Pas de référent numérique responsable chez DB Schenker. La DSI a fait le choix de créer un groupe Green IT, sur la base du volontariat. « Face à l’afflux de candidatures, nous avons dû limiter le nombre de participants », se souvient Jacques Patron, son DSI. 

« L’objectif premier d’une DSI n’est pas de limiter ses émissions carbone, mais bien de répondre aux besoins des utilisateurs, rappelle-t-il. C’est donc un sujet additionnel qui exige une conviction personnelle. J’ai demandé à mes équipes : en marge de votre travail d’informaticien, voulez-vous vous engager dans l’aventure du défi du réchauffement climatique ? »

À charge pour ce groupe Green IT de cerner, pour les cinq prochaines années, les pistes de réduction applicables en mixant les actions à la fois à fort impact et facilement réalisables, et celles à long terme. DB Schenker agit ainsi pour la fermeture de deux de ses datacenters et l’arrêt de la location de matériel pour gérer les fins de vie de ses équipements. La direction RSE a participé à la rédaction du plan d’actions. 

En termes de reporting, la DSI de DB Schenker organise une plénière tous les trois mois durant laquelle elle communique sur les projets Green IT. Elle dresse, par ailleurs, un bilan une fois par an auprès du Comex.
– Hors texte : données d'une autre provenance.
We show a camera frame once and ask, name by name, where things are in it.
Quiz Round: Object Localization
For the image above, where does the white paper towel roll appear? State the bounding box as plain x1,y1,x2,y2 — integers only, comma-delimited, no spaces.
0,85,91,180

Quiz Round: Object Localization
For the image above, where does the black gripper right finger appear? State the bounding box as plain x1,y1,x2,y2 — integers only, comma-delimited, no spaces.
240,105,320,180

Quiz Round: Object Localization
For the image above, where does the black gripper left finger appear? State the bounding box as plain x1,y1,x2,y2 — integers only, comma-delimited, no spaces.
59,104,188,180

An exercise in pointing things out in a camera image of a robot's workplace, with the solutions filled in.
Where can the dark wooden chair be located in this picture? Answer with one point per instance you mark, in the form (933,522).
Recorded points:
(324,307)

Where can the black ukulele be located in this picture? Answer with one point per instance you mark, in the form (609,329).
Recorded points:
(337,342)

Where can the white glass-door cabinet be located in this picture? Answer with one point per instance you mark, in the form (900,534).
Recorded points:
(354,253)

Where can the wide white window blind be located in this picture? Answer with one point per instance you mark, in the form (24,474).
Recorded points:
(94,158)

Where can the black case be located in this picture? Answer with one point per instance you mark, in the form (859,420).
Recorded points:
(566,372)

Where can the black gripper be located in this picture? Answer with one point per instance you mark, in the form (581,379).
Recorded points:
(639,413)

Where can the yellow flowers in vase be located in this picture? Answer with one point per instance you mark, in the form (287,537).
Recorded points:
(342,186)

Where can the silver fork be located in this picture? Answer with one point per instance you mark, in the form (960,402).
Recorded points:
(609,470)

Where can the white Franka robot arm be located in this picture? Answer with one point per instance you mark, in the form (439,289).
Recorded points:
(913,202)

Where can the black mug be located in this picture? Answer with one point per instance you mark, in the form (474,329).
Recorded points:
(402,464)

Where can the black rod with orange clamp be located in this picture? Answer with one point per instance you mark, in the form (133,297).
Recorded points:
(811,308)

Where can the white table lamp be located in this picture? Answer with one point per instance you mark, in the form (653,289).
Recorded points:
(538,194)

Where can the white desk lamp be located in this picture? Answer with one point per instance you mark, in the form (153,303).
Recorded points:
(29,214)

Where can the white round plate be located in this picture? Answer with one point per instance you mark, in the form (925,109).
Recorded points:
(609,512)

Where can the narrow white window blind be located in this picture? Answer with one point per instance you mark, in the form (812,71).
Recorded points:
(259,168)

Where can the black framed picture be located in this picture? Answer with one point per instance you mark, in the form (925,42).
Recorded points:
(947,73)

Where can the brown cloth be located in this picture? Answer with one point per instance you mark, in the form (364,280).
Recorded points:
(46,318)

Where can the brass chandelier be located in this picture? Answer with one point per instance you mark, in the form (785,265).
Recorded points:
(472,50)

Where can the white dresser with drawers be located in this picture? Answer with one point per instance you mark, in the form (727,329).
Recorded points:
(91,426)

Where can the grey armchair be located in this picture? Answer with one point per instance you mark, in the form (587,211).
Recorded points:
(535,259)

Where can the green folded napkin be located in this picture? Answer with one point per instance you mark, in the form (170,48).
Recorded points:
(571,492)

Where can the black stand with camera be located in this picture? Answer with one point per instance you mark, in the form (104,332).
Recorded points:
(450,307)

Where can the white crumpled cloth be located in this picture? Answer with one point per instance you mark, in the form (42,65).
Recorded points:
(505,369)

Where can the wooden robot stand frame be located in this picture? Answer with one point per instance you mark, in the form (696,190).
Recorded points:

Des initiatives encore limitées

Une récente étude de BearingPoint, réalisée auprès d’entreprises françaises de plus de 200 salariés, dresse un bilan mitigé sur la sustainability. 77 % d’entre elles ont lancé une démarche numérique responsable ou prévoient de le faire dans les prochains mois. Parmi les facteurs incitatifs, la stratégie RSE groupe arrive largement en tête (60 %), devant la marque employeur (30 %) et la pression réglementaire (27 %).

Au sein des organisations ayant initié ce type de stratégie, plus
des trois-quarts ont déclenché des actions de sensibilisation des employés collaborateurs, par exemple avec une charte utilisateur numérique responsable. En revanche, elles tardent à mettre en place des actions plus opérationnelles comme la mesure de l’impact environnemental de l’IT (40 %) ou l’écoconception applicative (37 %). 

Plus gênant, peu d’entreprises (15 %) débloquent les moyens humains et financiers nécessaires pour nommer un responsable à plein temps ou monter une équipe dédiée. 33 % des  DSI remontent, par ailleurs, un manque de compétences et d’outils au sein de leur organisation pour mesurer l’empreinte carbone de l’IT. Enfin, un tiers n’impliquent pas les équipes achats internes. Or, comme le rappelle BearingPoint, il s’agit d’un levier à fort impact et activable rapidement.

Initiatives lancées sur le sujet de la sustainability

Une pression réglementaire appelée à se renforcer

Le constat fait l’unanimité. La pression réglementaire va fortement augmenter dans les prochaines années et une DSI a tout intérêt à anticiper le mouvement. Pour l’heure, l’étau de la sustainability se resserre avant tout sur les fournisseurs et les acteurs publics.

Promulguée mi-novembre, la loi REEN (Réduire l’empreinte environnementale du numérique) élargit le délit de l’obsolescence programmée à l’obsolescence logicielle et oblige les services publics et les collectivités territoriales à orienter leurs équipements informatiques de moins de dix ans vers le réemploi ou la réutilisation. Depuis le 1er janvier, les opérateurs télécoms doivent indiquer sur leurs factures l’impact carbone des consommations de données de leurs abonnés.